ASSIGNMENT -> Each line below from the one containing "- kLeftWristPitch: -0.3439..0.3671" through the one containing "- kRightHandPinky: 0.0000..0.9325" is to be given again exactly, and no line outside that span.
[Opening MATERIAL FOR THIS TASK section]
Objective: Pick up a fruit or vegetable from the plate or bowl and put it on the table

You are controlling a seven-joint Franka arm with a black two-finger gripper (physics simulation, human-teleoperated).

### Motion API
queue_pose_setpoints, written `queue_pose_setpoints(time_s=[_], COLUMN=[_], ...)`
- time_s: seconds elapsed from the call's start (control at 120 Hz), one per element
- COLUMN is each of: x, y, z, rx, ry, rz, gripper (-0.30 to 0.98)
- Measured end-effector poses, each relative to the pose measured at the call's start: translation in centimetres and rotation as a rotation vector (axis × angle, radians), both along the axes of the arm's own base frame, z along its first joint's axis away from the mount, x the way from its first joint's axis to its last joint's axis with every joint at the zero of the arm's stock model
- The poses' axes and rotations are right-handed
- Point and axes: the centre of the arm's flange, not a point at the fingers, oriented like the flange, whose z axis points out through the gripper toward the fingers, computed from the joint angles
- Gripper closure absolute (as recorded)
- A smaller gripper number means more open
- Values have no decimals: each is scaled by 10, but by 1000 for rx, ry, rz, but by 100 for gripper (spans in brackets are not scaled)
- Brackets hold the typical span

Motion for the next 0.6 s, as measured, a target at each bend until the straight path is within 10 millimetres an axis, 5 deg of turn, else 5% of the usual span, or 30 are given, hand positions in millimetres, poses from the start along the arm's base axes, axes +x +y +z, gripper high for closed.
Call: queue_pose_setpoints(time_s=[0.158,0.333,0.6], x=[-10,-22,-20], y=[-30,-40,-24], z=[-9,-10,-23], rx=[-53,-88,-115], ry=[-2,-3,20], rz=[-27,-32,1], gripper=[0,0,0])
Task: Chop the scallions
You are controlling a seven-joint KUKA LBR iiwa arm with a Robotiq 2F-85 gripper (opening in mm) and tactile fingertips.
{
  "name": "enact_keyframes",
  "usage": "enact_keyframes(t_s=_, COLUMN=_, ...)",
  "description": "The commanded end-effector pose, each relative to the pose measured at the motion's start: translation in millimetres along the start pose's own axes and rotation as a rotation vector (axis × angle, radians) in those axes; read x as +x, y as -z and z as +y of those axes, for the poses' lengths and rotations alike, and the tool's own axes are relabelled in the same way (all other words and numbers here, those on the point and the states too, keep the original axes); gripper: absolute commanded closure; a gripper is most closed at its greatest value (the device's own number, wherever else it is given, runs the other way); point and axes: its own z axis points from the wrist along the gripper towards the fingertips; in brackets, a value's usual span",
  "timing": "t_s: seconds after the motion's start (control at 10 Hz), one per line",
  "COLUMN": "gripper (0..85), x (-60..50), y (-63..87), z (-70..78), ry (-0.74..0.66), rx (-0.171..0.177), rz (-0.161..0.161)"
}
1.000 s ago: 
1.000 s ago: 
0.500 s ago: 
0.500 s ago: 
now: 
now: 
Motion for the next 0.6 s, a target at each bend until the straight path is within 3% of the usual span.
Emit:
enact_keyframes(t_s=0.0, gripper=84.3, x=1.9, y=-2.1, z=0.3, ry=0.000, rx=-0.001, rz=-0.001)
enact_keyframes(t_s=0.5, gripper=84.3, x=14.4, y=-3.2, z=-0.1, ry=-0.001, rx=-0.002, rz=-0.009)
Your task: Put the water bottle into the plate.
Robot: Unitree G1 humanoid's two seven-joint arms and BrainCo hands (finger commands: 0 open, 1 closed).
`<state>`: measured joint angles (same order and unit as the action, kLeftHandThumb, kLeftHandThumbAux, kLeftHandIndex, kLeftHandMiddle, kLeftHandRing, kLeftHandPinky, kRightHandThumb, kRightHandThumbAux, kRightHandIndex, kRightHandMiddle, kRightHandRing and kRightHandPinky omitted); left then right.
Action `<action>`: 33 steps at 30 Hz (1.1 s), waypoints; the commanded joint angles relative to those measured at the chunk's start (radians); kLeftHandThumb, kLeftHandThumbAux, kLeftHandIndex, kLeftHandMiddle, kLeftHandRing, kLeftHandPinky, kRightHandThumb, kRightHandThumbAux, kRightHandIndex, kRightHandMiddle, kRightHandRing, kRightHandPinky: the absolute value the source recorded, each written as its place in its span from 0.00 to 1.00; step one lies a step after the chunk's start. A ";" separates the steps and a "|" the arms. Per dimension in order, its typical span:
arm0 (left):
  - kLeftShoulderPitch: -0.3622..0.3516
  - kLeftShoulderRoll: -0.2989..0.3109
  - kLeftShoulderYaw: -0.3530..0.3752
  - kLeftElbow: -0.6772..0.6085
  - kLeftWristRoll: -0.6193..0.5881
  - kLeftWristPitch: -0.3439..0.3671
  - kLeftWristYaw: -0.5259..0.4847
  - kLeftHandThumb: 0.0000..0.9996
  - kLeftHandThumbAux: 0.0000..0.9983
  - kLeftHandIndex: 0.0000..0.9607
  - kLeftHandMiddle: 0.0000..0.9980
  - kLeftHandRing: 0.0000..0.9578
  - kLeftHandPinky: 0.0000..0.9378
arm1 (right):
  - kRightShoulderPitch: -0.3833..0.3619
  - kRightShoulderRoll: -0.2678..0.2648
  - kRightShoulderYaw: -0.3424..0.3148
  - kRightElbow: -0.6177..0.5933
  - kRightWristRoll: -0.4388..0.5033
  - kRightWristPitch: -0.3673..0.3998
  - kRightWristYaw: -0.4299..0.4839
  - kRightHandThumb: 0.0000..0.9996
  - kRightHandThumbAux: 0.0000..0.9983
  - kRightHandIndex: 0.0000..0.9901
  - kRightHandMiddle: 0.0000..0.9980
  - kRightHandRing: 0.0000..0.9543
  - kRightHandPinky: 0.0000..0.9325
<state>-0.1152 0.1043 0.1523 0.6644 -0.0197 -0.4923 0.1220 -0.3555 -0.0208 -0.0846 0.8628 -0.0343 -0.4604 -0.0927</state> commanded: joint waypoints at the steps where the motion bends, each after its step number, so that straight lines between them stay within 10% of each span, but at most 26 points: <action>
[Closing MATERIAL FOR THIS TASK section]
YOUR RESPONSE ->
  - kLeftWristPitch: -0.3439..0.3671
  - kLeftWristYaw: -0.5259..0.4847
  - kLeftHandThumb: 0.0000..0.9996
  - kLeftHandThumbAux: 0.0000..0.9983
  - kLeftHandIndex: 0.0000..0.9607
  - kLeftHandMiddle: 0.0000..0.9980
  - kLeftHandRing: 0.0000..0.9578
  - kLeftHandPinky: 0.0000..0.9378
arm1 (right):
  - kRightShoulderPitch: -0.3833..0.3619
  - kRightShoulderRoll: -0.2678..0.2648
  - kRightShoulderYaw: -0.3424..0.3148
  - kRightElbow: -0.6177..0.5933
  - kRightWristRoll: -0.4388..0.5033
  - kRightWristPitch: -0.3673..0.3998
  - kRightWristYaw: -0.4299..0.4839
  - kRightHandThumb: 0.0000..0.9996
  - kRightHandThumbAux: 0.0000..0.9983
  - kRightHandIndex: 0.0000..0.9901
  - kRightHandMiddle: 0.0000..0.9980
  - kRightHandRing: 0.0000..0.9543
  - kRightHandPinky: 0.0000..0.9325

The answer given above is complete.